Excerpts from a dataset:
┄┄┄┄┄┄┄┄┄┄

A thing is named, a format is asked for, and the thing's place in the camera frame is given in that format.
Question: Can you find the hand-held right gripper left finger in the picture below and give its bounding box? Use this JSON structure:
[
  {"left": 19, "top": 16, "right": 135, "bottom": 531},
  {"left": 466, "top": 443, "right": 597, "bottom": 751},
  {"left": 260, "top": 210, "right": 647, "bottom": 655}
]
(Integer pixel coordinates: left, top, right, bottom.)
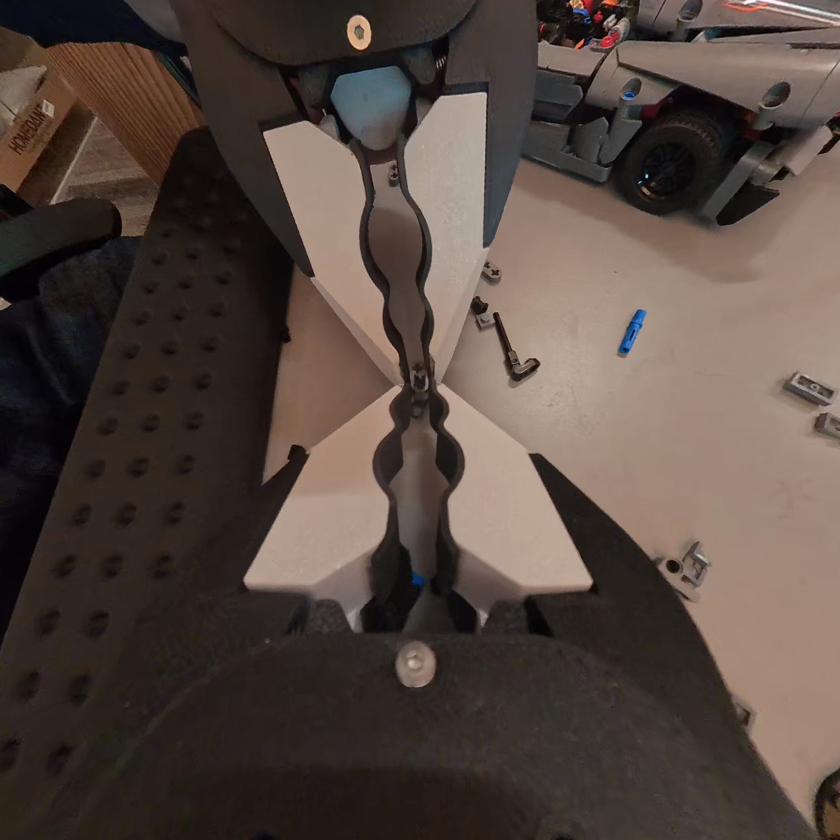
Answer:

┄┄┄┄┄┄┄┄┄┄

Task item: Which lines of the data contain the word "bottom"? Copy each one.

Written answer:
  {"left": 19, "top": 16, "right": 135, "bottom": 531},
  {"left": 466, "top": 443, "right": 597, "bottom": 751},
  {"left": 260, "top": 210, "right": 647, "bottom": 655}
(Integer pixel coordinates: left, top, right, bottom.)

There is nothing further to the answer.